¿Somos normales?
Un estudio realizado en Holanda, en 2009, descubrió que el 34% de
los niños entre 5 y 15 años eran tratados de hiperactividad y de déficit
de atención, cuando la incidencia real debiera estar en el 2-3% de
la población infantil. Este es un ejemplo de los muchos que ha escogido
el psiquiatra Allen Frances (Nueva York, 1942) para concienciarnos
de los riesgos de la inflación de diagnósticos que padece la
psiquiatría actual. Para Frances, que durante años dirigió el DSM
(Manual Diagnóstico y Estadístico), elaborado por la Asociación Americana
de Psiquiatra, y considerado una referencia mundial sobre enfermedades
mentales, la medicalización de la vida humana que está
haciendo la psiquiatría oficial puede convertir los problemas cotidianos
en trastornos mentales.
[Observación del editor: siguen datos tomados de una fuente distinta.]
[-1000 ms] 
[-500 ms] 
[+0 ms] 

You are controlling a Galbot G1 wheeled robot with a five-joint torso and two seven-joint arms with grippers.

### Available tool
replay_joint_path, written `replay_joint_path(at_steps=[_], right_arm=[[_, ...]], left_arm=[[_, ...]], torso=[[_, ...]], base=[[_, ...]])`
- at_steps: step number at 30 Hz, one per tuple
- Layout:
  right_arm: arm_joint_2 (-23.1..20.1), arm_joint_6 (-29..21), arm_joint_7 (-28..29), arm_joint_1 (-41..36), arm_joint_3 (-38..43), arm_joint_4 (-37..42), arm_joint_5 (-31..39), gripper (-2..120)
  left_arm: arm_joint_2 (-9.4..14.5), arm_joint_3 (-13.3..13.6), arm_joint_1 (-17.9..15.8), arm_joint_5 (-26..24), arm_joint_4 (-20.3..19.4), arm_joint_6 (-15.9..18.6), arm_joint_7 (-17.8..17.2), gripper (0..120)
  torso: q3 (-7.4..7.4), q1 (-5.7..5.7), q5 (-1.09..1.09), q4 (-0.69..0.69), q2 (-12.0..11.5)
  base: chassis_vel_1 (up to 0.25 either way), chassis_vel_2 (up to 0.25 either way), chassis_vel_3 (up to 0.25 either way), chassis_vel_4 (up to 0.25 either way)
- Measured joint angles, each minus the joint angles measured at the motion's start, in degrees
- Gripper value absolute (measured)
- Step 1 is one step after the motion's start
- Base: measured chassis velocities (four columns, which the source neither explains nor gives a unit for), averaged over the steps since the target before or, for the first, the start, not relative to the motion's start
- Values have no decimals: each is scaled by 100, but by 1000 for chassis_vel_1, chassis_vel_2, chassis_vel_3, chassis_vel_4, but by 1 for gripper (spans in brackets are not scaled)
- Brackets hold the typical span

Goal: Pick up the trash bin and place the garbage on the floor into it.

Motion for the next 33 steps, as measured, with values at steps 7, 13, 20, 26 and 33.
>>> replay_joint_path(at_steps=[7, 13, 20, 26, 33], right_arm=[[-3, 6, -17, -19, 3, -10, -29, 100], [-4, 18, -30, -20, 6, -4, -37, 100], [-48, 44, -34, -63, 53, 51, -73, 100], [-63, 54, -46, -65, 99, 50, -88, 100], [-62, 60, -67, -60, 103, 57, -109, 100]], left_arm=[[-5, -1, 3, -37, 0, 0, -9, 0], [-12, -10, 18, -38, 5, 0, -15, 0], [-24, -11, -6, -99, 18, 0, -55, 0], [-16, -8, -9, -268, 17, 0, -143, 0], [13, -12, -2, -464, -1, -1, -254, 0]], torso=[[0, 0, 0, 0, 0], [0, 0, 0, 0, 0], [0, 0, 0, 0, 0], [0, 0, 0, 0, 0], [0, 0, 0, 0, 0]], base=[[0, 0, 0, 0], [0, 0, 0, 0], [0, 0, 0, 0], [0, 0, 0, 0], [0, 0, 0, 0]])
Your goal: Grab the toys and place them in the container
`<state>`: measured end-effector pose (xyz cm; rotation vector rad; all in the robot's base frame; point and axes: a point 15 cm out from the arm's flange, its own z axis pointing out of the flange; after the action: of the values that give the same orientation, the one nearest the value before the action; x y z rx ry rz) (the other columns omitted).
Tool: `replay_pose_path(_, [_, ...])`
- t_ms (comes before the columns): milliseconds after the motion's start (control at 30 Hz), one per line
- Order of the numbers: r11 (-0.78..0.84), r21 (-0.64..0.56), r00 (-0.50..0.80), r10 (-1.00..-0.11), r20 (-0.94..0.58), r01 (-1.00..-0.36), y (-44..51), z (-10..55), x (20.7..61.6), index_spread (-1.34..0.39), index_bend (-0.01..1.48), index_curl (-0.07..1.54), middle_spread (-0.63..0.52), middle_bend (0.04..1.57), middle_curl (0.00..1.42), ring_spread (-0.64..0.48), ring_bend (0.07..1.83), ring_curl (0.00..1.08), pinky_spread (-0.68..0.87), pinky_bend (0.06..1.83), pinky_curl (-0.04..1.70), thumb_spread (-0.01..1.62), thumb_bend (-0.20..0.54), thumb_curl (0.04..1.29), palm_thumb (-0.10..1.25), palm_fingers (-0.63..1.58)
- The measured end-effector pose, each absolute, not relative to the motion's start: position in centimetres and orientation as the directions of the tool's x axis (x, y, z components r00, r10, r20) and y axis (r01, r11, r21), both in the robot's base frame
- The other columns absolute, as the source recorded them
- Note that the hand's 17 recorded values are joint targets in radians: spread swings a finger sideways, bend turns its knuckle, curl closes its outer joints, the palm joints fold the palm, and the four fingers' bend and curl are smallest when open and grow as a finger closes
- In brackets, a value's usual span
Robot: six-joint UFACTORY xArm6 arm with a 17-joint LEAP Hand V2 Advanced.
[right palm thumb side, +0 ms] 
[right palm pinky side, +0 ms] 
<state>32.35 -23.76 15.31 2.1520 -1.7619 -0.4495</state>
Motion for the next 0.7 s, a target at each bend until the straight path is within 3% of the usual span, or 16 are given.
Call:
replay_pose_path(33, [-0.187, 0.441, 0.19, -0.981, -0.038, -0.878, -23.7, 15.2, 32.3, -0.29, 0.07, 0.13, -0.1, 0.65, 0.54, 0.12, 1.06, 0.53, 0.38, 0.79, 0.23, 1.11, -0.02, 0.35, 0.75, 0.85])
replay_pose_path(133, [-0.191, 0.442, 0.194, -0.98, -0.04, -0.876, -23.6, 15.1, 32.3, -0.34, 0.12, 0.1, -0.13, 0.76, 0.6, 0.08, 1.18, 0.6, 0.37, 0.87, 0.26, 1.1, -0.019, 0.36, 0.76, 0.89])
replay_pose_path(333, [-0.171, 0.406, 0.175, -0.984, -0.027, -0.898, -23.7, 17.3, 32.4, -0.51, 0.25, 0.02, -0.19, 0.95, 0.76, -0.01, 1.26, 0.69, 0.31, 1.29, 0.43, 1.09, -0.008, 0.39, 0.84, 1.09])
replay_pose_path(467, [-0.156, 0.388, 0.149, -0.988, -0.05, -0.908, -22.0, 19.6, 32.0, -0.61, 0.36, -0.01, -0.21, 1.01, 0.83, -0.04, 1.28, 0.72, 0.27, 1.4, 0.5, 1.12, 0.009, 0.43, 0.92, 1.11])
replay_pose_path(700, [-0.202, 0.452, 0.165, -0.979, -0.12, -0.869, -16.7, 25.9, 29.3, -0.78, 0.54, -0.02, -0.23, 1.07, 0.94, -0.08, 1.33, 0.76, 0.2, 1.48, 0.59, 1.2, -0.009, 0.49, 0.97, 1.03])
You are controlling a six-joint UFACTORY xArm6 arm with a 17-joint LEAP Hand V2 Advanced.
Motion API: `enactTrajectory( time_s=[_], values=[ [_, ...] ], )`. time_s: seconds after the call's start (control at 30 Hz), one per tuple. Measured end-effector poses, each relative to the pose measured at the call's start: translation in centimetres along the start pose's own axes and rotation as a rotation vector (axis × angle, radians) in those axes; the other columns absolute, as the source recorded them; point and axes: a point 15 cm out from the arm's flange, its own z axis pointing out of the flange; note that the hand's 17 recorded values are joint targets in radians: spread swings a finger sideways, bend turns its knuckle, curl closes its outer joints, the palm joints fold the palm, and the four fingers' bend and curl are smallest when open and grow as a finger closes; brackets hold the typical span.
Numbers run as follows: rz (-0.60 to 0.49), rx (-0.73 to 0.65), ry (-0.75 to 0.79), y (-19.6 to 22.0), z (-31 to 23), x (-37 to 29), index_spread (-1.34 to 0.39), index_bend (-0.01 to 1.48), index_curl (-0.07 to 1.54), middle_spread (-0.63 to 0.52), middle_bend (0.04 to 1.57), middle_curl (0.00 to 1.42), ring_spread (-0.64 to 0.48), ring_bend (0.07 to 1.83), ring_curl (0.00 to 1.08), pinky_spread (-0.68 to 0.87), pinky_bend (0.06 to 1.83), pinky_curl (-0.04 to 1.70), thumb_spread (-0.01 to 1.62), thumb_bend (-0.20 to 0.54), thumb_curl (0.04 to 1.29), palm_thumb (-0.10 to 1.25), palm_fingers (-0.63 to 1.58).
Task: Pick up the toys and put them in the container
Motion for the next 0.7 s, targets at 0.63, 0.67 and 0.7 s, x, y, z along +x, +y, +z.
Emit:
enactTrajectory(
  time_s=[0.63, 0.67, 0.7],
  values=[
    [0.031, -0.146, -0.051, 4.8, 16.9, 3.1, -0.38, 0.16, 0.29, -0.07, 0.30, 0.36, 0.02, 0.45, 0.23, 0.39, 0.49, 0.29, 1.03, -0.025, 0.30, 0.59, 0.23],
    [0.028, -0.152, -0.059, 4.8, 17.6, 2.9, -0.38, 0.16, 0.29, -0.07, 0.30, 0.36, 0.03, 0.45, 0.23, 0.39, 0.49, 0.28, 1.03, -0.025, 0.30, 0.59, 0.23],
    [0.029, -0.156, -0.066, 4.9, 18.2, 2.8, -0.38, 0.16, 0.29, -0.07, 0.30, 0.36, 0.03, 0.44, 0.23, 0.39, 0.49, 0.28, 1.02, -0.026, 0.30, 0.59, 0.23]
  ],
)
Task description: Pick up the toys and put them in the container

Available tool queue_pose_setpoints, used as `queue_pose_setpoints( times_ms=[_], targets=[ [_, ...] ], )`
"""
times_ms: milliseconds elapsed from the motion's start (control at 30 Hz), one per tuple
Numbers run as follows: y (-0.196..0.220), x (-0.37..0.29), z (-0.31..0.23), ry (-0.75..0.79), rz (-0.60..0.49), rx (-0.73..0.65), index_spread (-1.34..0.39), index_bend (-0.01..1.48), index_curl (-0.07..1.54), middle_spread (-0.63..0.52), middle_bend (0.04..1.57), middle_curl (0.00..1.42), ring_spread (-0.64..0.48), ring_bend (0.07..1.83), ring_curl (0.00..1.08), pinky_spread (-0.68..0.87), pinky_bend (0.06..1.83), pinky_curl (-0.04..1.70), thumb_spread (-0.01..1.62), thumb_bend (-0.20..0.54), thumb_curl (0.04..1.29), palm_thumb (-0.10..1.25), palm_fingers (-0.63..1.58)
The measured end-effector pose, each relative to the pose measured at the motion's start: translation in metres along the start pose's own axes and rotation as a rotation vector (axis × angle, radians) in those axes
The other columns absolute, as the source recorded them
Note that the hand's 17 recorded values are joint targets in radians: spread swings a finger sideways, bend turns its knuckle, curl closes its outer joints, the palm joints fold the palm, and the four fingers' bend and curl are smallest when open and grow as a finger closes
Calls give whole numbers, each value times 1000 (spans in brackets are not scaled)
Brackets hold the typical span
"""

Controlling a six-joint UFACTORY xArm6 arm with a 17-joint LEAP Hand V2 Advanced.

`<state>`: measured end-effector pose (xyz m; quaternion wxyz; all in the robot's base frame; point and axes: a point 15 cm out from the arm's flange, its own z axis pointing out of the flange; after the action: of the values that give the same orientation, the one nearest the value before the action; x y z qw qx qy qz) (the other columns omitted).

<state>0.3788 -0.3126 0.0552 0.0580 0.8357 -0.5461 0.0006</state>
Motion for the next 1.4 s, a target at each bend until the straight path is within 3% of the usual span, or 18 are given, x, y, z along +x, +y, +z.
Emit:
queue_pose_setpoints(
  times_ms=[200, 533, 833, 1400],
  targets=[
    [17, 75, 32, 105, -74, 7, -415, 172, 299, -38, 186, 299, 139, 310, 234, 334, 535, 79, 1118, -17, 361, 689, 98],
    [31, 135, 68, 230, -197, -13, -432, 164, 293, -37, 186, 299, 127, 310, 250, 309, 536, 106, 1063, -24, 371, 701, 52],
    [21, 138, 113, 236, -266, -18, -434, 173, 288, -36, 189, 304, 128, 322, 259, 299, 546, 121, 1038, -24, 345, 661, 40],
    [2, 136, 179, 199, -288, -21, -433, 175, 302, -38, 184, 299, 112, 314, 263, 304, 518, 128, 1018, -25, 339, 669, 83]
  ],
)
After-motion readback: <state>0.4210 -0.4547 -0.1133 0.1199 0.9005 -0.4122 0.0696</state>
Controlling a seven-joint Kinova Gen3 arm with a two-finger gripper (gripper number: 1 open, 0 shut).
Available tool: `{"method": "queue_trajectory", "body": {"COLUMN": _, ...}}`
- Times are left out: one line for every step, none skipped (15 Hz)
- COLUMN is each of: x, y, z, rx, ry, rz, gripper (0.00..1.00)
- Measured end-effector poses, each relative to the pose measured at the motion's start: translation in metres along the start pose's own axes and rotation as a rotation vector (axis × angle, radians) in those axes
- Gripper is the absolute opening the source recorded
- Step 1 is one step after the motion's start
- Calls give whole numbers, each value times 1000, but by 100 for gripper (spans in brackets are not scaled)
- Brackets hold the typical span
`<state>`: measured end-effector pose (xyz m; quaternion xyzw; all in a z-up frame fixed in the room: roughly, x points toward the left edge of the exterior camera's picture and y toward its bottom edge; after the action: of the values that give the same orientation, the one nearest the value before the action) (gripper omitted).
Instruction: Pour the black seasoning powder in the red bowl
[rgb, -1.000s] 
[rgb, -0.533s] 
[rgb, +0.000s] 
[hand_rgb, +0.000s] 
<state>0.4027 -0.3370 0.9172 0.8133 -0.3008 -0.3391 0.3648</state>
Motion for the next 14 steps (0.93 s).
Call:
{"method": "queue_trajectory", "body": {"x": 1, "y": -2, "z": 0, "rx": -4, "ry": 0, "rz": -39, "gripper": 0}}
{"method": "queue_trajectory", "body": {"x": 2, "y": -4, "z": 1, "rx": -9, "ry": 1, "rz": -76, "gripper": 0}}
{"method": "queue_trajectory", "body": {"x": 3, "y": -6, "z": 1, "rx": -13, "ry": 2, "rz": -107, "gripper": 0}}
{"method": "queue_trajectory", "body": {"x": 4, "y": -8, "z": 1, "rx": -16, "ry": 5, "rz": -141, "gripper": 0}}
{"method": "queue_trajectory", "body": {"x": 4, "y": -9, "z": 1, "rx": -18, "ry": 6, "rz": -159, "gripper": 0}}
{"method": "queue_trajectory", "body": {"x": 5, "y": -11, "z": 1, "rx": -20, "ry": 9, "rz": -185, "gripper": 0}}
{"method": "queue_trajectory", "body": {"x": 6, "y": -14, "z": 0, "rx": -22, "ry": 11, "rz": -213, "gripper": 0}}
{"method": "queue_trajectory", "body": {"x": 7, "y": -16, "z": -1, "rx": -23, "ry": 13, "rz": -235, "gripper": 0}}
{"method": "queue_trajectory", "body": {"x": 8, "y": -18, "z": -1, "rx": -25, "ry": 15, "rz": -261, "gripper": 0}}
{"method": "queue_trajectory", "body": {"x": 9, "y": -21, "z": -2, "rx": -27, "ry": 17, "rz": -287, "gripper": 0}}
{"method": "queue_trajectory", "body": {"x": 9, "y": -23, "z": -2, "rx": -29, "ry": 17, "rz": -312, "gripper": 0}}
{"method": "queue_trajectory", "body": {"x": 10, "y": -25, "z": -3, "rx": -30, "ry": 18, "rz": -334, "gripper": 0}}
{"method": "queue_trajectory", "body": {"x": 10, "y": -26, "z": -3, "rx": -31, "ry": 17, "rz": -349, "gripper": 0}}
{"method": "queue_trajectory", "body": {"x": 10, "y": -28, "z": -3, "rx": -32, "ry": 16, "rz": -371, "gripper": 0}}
Por ejemplo, si uno está triste y abatido
por la pérdida de un ser querido más allá de un tiempo «razonable»,
podrá sufrir una depresión. O si a veces es demasiado glotón, puede
padecer el síndrome del comedor compulsivo. Si uno es de esas personas
que tienen tendencia a olvidarse de las cosas, puede que esté
padeciendo algún tipo de trastorno neurocognitivo.
Aunque en los últimos 40 años la ciencia ha dado pasos extraordinarios
sobre el conocimiento del cerebro humano, todavía no se
ha conseguido trasladar esa investigación a la psiquiatría clínica, de
manera que aún no es posible crear pruebas de laboratorio para
diagnosticar la demencia, la depresión, la esquizofrenia o el trastorno
bipolar. Y tampoco parece que en un futuro se pueda encontrar un
diagnóstico sencillo a cualquier trastorno mental basado en la genética
o en la neurobiología. Si bien es cierto que hay enfermedades
mentales que tienen un diagnóstico bastante claro y preciso, el problema
radica en que aquellas conductas o comportamiento que
parecen salirse de lo «normal» puedan verse como enfermedades
mentales. Y lo más probable es que no lo sean.
Tan difícil como hacer un diagnóstico clínico es establecer qué conductas
son normales. En principio, todos tenemos una idea de lo «normal»,
aunque sólo sea por analogía. Etimológicamente, la palabra proviene
de la voz latina norma, que designaba la escuadra del carpintero.
Pero para saber qué es normal debemos conocer primero qué es anormal.
Y si acudimos a un diccionario nos llevamos la primera decepción:
es anormal lo que no es normal. Pura tautología. Uno de los riesgos
de esta profusión de diagnósticos es transformar la diversidad
humana en una enfermedad. En realidad, la diversidad es algo más
que una evidencia descriptiva de los individuos y los grupos humanos:
es la mejor apuesta para la supervivencia de la especie a largo plazo.
Probablemente haya ayudado a nuestros ancestros a sobrevivir y evolucionar,
al aprovecharse de los diferentes talentos fruto de esas diferencias
entre las personas. El premio Nobel de Medicina Roger Sperry
afirma: «Cuanto más aprendemos de nuestro cerebro, más admitimos
la extrema complejidad del intelecto, más clara es la conclusión de que
la individualidad intrínseca de nuestras redes cerebrales hace que,
comparadas con ella, la de las huellas dactilares o la de los gestos
faciales parezcan burdas y sencillas». Una cosa es la norma o la normalidad
social y otra muy distinta la normal biológica o psíquica.
Visto así, está claro que todos somos un poco raros, ¿no?